> EXERCISE INSTRUCTIONS: Stop after the line with "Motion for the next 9"; until then, please copy every line of the records word for word from the first.

(Beginning of RECORD SET)

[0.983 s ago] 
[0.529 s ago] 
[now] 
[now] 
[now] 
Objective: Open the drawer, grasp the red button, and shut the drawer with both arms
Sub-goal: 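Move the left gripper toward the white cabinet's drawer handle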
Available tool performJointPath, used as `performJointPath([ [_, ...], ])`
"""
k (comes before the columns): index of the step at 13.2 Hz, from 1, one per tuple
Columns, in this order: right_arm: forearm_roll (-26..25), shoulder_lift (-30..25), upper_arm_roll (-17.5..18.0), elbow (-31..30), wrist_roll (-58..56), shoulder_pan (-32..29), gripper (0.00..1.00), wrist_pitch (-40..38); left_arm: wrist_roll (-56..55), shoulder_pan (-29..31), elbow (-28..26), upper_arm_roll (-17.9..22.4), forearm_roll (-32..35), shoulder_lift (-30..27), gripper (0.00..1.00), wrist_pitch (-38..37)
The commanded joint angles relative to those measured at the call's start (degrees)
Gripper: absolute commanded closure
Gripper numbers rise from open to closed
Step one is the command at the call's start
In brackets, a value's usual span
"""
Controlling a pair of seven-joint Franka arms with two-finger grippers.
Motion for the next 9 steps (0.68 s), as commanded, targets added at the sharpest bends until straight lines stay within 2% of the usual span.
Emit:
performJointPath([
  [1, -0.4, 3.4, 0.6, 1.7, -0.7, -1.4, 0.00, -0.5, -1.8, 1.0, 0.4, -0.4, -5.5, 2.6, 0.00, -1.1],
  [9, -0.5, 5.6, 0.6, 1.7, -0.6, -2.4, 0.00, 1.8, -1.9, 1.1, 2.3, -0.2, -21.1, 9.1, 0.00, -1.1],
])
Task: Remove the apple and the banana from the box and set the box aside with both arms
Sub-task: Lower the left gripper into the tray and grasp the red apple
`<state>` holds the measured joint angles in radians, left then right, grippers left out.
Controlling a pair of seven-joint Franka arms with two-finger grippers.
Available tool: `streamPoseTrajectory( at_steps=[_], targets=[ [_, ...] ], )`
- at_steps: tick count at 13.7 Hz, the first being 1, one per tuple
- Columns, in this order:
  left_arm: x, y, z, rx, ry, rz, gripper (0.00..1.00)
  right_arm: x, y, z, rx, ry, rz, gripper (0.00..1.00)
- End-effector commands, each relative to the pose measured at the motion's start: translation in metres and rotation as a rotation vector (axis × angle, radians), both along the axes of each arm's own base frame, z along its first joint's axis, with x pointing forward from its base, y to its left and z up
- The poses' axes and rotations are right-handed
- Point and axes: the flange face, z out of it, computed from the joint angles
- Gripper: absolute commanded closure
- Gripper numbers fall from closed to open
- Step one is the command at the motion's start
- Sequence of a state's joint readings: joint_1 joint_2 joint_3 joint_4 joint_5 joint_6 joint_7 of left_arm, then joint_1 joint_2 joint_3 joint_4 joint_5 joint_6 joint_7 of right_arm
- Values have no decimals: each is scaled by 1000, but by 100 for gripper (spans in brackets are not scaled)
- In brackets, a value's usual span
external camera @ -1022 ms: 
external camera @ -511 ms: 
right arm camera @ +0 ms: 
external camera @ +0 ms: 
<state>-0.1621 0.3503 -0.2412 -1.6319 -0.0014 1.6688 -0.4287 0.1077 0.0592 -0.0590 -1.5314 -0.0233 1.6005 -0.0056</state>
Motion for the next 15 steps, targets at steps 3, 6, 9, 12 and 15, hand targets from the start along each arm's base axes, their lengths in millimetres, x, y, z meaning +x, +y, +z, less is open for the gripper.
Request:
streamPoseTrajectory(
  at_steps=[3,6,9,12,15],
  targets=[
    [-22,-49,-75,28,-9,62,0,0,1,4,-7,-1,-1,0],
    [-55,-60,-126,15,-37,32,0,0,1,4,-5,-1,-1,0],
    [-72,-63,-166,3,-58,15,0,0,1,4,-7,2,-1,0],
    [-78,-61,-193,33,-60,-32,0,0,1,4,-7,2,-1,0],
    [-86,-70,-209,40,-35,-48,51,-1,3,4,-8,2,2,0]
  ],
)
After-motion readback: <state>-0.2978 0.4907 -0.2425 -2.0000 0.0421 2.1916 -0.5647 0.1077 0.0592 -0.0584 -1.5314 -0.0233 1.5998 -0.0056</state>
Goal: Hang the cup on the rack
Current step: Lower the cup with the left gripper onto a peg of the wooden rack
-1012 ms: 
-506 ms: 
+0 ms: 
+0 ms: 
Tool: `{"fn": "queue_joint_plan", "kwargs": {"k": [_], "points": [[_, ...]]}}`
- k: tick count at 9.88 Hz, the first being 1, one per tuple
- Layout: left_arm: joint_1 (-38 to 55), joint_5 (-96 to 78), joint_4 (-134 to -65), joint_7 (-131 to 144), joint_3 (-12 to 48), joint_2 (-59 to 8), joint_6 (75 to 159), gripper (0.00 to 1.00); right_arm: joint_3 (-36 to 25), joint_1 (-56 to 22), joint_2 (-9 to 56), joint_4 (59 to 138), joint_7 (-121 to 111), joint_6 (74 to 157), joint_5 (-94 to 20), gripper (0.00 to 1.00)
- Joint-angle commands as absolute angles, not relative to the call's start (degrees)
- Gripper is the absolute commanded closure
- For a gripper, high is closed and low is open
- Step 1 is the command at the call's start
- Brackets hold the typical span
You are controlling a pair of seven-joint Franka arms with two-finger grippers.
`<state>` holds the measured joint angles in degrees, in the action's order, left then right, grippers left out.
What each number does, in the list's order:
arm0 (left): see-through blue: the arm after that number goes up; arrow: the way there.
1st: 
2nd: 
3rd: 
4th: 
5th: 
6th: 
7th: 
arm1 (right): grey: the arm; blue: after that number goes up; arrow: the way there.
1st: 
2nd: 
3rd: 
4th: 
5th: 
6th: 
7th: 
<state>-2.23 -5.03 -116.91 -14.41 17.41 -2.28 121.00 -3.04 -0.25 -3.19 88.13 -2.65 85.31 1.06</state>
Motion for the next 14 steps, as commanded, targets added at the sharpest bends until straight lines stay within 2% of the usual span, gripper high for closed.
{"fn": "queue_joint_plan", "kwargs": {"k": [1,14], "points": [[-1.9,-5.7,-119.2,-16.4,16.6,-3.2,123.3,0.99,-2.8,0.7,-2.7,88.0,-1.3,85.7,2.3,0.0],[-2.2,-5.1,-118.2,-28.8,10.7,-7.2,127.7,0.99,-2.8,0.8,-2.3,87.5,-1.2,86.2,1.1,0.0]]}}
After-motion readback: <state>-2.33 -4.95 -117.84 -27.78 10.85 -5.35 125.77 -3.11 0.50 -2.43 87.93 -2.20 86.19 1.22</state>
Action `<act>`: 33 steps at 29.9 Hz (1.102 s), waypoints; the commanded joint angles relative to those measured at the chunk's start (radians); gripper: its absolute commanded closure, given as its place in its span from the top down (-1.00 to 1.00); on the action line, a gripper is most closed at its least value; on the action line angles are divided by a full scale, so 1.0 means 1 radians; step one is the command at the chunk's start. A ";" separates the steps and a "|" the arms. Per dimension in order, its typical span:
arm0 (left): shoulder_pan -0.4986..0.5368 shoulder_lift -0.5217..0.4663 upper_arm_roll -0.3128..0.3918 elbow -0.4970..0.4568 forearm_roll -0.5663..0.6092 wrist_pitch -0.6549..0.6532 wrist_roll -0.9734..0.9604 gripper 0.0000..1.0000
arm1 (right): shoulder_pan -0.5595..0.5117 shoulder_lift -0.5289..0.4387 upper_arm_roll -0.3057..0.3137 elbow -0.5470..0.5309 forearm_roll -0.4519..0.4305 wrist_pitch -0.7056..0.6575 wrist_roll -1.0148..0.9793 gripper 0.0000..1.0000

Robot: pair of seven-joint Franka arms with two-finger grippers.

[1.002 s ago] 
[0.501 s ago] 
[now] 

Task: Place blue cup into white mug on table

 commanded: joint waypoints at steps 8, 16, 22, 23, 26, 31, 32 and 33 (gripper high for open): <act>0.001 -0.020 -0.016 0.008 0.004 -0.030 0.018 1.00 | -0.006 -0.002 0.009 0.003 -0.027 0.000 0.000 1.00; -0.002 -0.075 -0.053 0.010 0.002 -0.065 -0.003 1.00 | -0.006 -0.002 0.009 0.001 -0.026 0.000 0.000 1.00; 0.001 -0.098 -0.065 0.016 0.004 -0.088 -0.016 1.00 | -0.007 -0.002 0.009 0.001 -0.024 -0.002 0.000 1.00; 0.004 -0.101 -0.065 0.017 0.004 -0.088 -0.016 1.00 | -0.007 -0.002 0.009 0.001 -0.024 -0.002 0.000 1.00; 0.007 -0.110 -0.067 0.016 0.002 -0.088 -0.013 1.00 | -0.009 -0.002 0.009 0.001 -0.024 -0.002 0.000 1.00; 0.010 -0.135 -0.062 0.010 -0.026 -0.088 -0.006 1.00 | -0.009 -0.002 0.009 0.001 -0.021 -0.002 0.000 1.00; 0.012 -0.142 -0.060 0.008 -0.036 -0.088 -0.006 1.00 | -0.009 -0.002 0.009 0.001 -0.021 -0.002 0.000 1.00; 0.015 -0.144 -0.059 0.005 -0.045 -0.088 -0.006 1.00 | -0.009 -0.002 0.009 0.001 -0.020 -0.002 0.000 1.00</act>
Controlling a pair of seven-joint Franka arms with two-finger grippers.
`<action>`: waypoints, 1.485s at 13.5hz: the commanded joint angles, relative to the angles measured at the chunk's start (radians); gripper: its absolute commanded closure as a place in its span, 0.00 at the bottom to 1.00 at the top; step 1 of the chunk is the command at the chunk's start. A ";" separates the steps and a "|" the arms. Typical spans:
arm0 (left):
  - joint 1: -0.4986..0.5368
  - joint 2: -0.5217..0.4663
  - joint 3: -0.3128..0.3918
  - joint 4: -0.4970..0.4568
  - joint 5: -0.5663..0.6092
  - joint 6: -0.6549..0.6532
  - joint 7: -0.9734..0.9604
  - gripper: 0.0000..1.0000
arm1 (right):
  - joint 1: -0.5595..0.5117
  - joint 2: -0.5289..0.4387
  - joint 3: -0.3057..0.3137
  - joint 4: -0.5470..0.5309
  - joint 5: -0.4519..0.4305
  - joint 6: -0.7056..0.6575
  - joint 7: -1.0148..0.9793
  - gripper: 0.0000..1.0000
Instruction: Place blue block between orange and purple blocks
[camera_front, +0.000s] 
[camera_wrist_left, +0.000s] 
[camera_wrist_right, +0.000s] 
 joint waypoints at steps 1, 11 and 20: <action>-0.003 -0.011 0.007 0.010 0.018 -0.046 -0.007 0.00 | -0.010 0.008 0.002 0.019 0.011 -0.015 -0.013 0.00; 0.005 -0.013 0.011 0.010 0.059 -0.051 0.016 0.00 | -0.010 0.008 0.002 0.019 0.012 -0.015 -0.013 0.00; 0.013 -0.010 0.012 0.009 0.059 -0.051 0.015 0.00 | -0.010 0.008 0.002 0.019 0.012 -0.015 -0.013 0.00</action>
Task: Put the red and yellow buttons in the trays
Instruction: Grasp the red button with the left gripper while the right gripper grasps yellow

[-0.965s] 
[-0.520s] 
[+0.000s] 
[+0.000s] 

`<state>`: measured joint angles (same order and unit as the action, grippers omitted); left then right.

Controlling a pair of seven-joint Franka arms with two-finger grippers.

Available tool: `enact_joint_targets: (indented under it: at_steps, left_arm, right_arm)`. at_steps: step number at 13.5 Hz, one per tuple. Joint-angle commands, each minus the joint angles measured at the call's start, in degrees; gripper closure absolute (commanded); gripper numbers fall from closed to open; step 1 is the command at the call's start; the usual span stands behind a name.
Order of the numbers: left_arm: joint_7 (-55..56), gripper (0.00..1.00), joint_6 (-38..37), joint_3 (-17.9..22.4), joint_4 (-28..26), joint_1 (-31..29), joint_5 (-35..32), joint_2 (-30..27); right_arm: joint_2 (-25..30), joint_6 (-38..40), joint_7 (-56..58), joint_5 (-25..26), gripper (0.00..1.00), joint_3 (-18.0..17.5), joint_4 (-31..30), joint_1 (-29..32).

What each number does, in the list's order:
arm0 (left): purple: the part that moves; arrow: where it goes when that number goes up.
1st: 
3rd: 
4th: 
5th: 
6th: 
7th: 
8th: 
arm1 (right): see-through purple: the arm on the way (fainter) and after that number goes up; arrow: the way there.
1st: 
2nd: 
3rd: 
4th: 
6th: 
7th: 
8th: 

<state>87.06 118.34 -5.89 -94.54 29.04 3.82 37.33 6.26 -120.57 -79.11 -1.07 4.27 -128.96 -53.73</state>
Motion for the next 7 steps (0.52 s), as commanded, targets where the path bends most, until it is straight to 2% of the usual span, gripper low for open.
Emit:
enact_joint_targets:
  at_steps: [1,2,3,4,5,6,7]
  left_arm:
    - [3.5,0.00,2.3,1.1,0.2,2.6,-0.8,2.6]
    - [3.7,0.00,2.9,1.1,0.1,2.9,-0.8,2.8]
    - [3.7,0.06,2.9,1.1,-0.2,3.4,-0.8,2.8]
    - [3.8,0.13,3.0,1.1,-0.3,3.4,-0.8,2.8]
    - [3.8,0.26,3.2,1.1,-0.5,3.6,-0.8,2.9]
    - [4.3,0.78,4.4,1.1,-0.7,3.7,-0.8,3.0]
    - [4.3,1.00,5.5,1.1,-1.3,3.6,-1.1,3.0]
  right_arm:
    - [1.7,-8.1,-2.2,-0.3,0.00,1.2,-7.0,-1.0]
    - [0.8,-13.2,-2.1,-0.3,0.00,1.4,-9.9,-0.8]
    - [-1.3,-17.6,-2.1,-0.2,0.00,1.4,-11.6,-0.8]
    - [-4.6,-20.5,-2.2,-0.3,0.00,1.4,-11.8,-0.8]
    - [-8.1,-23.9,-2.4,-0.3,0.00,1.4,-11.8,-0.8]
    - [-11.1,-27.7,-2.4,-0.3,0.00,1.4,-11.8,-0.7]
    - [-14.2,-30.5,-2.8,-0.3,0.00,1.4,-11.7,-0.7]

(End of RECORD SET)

> RESULT FOR THIS TASK:
[0.983 s ago] 
[0.529 s ago] 
[now] 
[now] 
[now] 
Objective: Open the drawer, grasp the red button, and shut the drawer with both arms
Sub-goal: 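Move the left gripper toward the white cabinet's drawer handle
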Available tool performJointPath, used as `performJointPath([ [_, ...], ])`
"""
k (comes before the columns): index of the step at 13.2 Hz, from 1, one per tuple
Columns, in this order: right_arm: forearm_roll (-26..25), shoulder_lift (-30..25), upper_arm_roll (-17.5..18.0), elbow (-31..30), wrist_roll (-58..56), shoulder_pan (-32..29), gripper (0.00..1.00), wrist_pitch (-40..38); left_arm: wrist_roll (-56..55), shoulder_pan (-29..31), elbow (-28..26), upper_arm_roll (-17.9..22.4), forearm_roll (-32..35), shoulder_lift (-30..27), gripper (0.00..1.00), wrist_pitch (-38..37)
The commanded joint angles relative to those measured at the call's start (degrees)
Gripper: absolute commanded closure
Gripper numbers rise from open to closed
Step one is the command at the call's start
In brackets, a value's usual span
"""
Controlling a pair of seven-joint Franka arms with two-finger grippers.
Motion for the next 9 steps (0.68 s), as commanded, targets added at the sharpest bends until straight lines stay within 2% of the usual span.

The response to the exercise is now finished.